§ Task instructions
Within the records that follow, find every line containing the string "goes". Copy those lines.

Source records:

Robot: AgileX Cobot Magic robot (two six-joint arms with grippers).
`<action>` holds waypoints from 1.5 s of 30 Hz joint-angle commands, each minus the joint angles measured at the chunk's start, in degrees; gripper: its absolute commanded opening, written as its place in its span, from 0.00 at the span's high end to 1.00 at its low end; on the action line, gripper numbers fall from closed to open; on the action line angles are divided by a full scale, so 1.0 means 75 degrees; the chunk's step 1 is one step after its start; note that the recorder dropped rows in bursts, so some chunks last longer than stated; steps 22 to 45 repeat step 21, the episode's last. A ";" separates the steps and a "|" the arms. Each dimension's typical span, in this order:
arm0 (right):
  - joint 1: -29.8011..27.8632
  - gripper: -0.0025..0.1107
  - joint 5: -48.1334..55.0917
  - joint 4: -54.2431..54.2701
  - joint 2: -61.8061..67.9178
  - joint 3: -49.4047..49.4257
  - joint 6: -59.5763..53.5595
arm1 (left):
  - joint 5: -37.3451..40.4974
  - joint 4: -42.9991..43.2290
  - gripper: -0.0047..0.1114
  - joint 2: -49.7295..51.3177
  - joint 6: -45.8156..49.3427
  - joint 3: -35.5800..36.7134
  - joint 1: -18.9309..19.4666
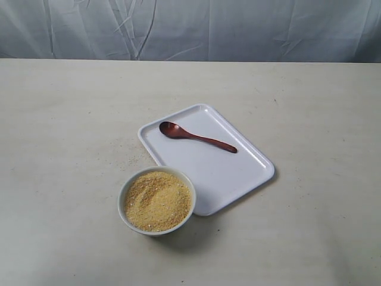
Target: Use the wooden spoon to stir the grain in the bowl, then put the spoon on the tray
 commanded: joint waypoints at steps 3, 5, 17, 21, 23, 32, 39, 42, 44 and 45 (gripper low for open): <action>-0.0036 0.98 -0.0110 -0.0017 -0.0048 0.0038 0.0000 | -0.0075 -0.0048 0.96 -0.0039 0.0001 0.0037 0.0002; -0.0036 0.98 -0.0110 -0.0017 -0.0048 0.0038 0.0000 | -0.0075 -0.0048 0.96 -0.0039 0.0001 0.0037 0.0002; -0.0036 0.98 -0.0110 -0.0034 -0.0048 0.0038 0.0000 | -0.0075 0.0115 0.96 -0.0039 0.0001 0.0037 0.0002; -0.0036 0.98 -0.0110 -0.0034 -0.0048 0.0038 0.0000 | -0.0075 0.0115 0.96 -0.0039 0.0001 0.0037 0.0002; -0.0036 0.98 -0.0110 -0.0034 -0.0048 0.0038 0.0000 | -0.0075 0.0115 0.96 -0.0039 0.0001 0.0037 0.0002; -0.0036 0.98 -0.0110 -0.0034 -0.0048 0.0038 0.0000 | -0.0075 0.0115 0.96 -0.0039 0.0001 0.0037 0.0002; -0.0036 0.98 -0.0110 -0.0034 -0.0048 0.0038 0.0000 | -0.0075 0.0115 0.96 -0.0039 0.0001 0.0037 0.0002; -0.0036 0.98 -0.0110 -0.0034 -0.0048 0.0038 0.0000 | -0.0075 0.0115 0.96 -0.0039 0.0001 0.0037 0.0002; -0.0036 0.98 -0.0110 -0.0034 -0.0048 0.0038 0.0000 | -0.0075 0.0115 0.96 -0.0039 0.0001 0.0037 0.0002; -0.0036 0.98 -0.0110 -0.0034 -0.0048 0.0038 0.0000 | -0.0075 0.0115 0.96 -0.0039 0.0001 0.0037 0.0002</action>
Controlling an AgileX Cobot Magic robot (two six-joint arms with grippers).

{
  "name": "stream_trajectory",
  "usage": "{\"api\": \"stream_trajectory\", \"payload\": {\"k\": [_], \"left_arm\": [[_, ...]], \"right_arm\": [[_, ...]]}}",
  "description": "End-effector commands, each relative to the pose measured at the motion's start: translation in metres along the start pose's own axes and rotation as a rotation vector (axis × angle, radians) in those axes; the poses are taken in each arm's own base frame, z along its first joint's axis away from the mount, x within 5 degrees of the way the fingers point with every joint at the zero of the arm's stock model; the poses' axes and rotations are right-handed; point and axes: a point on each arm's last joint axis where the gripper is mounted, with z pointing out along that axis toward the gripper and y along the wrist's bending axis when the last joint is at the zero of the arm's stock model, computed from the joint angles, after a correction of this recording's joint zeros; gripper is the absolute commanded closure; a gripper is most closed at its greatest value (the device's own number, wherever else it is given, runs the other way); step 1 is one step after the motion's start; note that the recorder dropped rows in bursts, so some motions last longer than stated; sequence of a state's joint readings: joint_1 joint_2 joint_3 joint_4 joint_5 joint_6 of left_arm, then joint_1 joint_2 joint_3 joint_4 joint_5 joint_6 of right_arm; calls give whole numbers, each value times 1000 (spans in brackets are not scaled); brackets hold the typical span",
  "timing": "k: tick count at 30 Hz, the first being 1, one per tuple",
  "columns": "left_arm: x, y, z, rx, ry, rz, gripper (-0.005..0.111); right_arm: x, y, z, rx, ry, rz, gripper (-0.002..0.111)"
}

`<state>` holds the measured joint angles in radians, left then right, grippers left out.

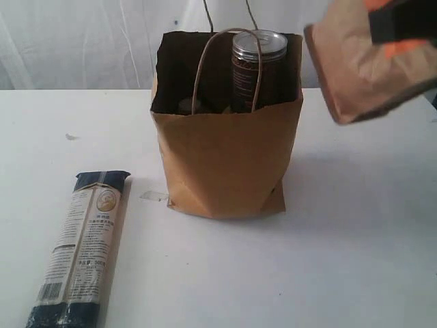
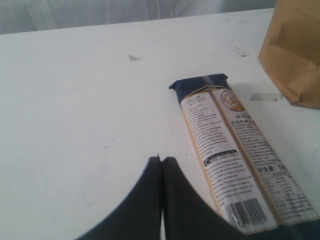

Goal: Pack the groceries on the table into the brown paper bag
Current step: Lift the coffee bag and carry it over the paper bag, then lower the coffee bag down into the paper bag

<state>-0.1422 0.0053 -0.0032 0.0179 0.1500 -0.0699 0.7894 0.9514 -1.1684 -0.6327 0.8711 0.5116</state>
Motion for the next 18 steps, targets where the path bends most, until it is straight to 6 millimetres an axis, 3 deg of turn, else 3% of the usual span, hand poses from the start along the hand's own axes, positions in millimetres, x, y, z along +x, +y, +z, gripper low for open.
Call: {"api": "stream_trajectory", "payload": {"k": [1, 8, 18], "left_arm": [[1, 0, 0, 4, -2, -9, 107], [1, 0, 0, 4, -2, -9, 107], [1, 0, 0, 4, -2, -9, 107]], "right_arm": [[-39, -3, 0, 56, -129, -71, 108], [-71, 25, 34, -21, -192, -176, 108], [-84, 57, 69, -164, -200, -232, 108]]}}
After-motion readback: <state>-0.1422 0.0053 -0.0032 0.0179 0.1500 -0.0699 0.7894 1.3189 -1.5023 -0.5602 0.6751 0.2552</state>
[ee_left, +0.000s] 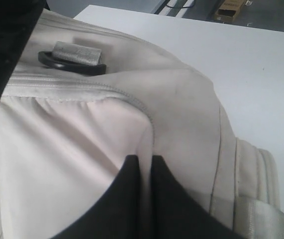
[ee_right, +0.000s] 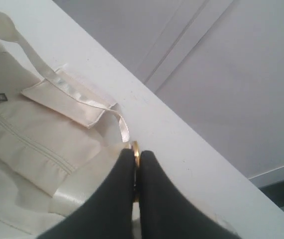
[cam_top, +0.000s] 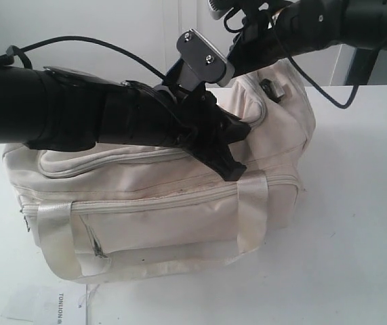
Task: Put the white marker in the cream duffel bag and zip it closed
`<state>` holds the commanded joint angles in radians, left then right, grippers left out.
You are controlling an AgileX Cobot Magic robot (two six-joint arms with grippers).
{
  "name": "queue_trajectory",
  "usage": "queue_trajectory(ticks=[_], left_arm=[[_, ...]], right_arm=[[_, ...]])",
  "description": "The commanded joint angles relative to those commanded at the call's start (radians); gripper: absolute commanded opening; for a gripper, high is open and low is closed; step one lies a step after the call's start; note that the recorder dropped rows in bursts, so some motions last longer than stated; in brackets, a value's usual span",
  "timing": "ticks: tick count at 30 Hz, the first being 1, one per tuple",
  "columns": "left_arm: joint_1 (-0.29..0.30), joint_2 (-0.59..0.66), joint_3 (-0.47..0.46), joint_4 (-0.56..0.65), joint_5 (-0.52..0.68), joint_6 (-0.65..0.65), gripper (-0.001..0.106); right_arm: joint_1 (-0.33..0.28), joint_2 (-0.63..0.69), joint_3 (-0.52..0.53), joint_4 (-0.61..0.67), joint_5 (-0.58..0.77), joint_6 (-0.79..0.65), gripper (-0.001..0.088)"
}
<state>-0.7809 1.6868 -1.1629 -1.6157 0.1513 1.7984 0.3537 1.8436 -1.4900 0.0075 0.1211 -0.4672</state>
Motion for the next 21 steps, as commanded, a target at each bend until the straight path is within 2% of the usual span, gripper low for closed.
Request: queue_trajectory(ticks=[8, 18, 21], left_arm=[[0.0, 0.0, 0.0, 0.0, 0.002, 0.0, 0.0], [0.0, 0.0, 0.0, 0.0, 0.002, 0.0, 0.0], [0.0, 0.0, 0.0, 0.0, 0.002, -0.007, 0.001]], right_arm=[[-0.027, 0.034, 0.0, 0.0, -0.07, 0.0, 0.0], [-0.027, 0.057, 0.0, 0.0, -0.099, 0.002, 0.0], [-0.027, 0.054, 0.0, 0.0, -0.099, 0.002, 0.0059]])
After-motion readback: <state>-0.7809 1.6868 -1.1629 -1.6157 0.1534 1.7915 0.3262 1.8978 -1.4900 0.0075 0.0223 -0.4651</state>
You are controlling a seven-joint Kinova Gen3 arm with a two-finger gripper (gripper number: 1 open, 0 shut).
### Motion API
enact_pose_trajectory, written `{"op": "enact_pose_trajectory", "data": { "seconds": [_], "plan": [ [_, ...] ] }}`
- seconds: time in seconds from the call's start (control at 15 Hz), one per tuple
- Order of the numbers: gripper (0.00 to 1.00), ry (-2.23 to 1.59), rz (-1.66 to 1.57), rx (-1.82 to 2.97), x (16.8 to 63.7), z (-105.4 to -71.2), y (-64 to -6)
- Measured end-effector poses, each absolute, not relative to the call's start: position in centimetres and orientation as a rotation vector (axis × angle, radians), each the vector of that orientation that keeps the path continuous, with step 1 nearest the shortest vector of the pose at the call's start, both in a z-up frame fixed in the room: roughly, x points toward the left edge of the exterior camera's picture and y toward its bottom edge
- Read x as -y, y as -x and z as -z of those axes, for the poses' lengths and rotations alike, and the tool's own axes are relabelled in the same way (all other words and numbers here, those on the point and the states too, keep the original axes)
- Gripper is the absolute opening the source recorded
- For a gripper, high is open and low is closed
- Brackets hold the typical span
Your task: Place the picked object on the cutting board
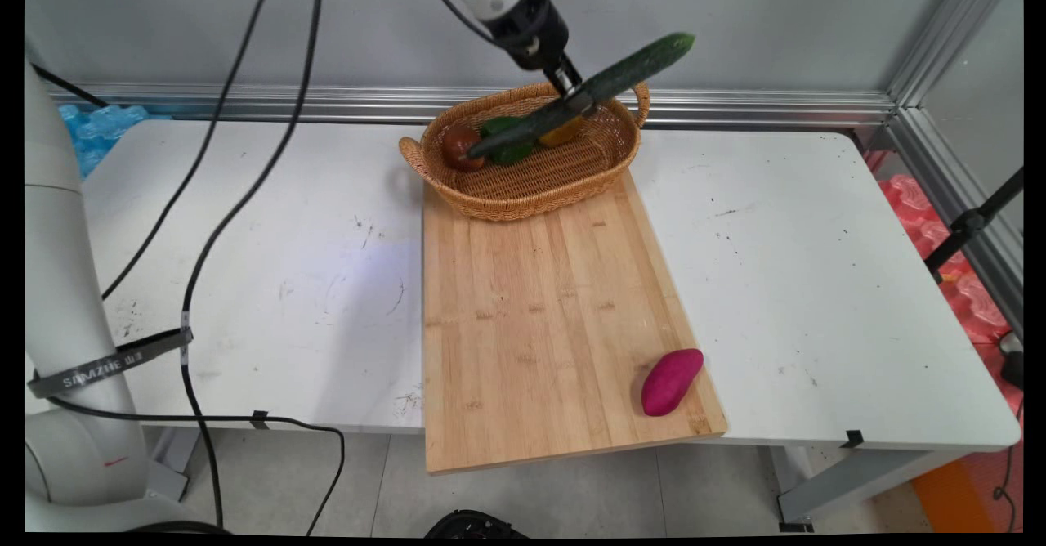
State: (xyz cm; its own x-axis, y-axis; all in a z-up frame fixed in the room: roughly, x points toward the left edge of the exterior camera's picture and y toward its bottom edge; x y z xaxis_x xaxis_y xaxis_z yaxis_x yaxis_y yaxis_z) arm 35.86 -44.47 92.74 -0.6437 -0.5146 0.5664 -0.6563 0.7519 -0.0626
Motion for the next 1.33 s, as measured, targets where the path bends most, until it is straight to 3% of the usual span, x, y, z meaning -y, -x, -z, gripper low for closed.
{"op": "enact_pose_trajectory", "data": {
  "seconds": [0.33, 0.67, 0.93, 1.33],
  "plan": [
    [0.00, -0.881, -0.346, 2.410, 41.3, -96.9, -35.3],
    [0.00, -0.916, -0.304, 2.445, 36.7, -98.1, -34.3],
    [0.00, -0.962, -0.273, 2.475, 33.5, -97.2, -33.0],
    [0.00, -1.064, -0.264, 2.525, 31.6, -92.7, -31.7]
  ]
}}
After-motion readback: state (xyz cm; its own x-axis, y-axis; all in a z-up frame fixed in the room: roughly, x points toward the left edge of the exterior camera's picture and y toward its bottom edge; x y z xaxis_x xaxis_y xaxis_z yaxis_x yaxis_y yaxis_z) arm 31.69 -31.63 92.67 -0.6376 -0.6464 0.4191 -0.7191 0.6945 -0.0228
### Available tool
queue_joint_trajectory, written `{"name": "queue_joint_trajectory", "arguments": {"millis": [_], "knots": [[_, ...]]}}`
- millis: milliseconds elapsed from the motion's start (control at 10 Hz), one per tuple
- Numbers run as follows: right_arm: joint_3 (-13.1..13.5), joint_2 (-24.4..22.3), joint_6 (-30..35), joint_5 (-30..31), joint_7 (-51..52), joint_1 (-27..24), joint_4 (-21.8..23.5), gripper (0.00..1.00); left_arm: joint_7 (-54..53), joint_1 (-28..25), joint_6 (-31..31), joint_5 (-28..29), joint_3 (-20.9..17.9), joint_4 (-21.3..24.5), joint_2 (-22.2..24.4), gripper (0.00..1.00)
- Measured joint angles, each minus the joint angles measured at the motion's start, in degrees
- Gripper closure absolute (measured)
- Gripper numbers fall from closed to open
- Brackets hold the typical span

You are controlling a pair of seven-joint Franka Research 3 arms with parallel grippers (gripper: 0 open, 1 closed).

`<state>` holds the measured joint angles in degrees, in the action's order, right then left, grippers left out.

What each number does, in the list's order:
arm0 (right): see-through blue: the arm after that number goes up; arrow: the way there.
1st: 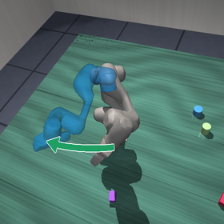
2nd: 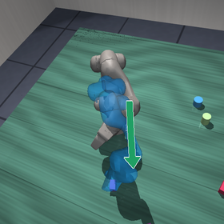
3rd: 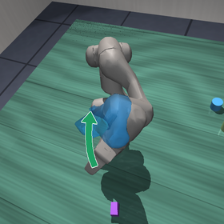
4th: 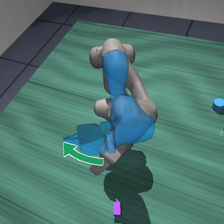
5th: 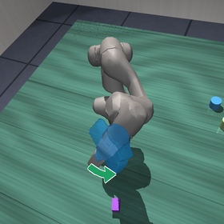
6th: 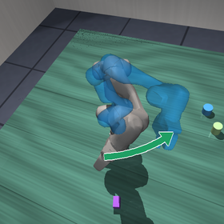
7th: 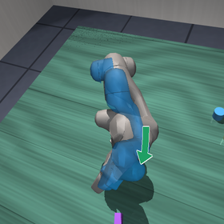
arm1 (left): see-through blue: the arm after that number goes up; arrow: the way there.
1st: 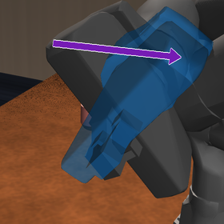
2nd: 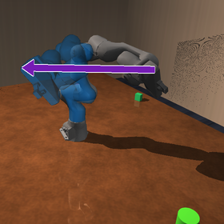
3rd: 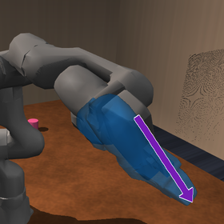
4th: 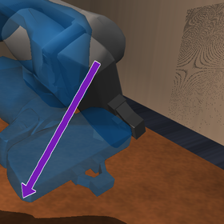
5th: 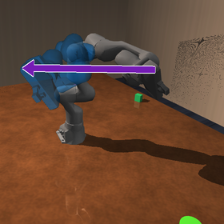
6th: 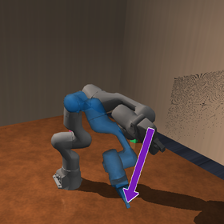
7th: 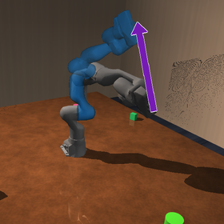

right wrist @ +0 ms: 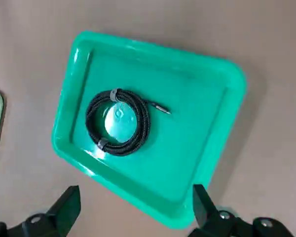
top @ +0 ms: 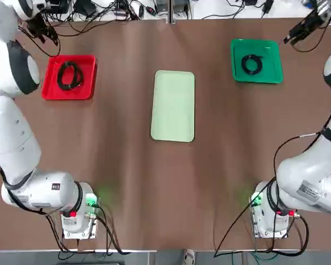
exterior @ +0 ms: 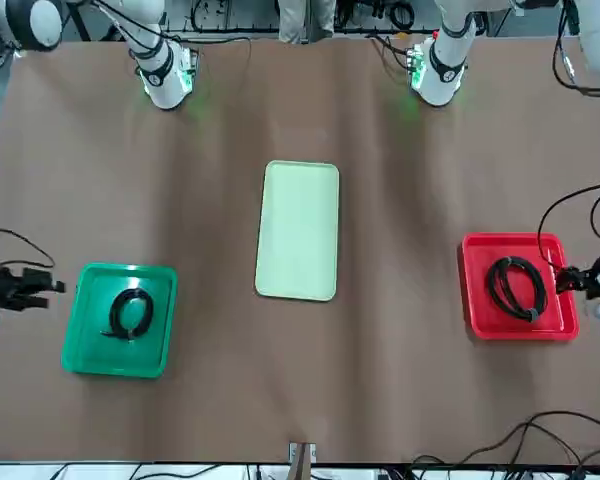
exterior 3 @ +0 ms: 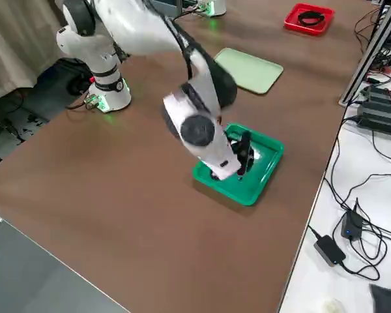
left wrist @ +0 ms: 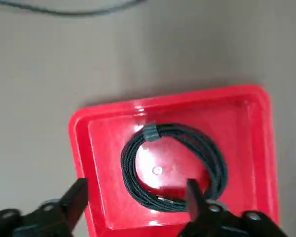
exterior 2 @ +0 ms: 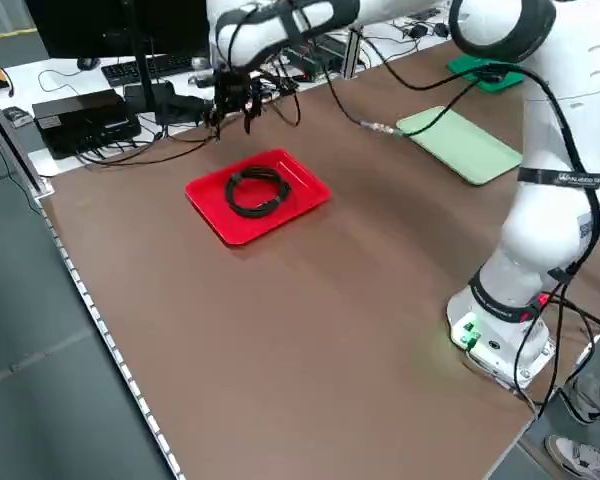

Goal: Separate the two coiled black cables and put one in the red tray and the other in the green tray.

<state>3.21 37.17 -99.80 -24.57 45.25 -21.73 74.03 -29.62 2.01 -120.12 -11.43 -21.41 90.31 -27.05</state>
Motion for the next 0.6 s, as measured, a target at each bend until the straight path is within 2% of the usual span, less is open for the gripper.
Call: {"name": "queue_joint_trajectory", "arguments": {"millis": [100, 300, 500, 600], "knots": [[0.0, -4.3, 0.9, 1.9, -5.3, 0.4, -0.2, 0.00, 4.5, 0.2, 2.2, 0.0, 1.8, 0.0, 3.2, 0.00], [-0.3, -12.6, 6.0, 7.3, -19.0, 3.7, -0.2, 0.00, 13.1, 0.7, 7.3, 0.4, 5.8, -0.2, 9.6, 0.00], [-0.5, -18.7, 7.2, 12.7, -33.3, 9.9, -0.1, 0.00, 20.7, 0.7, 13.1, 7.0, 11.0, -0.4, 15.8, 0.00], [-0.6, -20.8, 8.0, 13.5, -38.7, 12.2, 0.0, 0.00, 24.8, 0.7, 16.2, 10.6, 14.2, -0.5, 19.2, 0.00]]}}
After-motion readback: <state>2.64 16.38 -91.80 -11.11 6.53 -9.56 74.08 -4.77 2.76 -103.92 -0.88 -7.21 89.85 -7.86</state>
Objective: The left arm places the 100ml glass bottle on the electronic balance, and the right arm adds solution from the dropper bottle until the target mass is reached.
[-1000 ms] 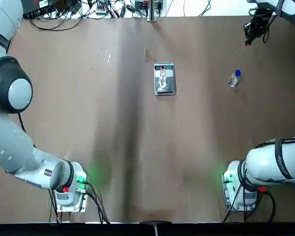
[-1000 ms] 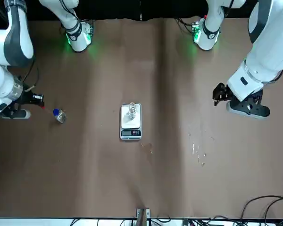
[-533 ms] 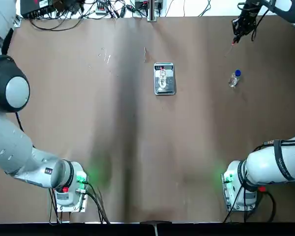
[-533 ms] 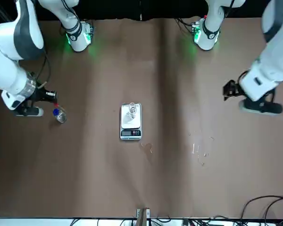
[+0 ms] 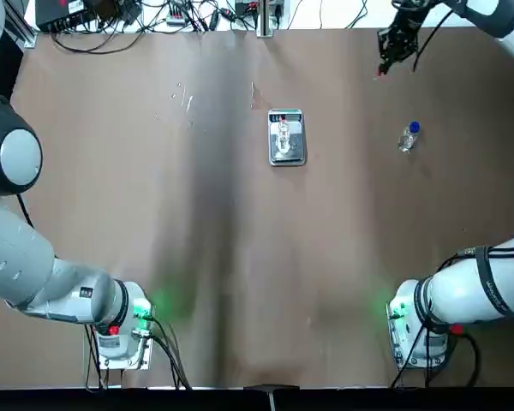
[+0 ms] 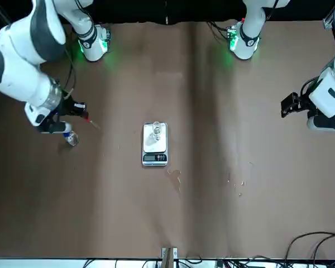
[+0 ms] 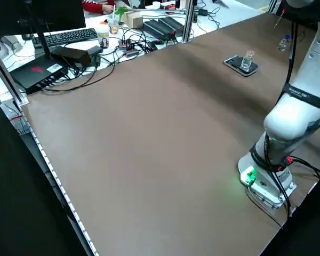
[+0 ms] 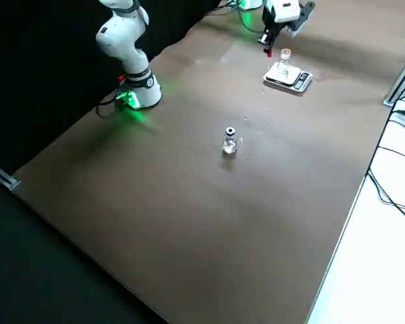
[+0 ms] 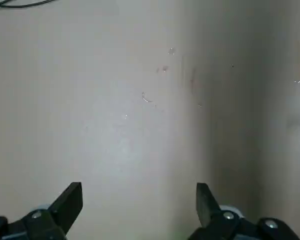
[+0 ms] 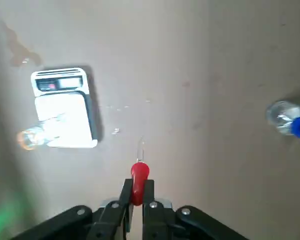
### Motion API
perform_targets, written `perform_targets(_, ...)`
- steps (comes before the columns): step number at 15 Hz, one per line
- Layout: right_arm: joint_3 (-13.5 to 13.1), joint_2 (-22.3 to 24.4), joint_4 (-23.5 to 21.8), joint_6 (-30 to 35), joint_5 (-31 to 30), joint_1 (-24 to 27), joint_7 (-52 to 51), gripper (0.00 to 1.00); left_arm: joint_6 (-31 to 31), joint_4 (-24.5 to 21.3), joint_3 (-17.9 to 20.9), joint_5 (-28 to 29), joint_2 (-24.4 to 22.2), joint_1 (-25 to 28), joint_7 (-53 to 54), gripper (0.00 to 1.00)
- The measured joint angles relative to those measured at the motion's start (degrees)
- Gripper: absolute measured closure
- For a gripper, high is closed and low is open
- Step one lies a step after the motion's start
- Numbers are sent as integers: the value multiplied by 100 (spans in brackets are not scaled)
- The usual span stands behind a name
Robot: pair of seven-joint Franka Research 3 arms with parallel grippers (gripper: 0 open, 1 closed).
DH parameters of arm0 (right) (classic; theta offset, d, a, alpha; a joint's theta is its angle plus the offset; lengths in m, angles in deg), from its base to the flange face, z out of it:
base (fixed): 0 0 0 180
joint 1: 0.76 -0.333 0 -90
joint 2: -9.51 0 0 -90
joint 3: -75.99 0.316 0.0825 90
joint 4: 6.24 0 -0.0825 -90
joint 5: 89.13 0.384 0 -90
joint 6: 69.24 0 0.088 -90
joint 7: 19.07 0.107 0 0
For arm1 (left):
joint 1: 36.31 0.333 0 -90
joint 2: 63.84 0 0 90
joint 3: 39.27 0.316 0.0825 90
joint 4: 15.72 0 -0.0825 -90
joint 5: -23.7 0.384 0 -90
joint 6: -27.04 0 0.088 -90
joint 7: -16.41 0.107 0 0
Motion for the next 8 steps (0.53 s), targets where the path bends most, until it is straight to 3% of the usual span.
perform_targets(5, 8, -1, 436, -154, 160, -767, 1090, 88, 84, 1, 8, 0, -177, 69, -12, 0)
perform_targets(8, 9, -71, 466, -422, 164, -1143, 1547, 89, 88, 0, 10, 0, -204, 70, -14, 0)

§ Reply to the task
arm0 (right): see-through blue: the arm after that number goes up; arrow: the way there.
arm1 (left): see-through blue: the arm after that number goes up; arrow: the way there.

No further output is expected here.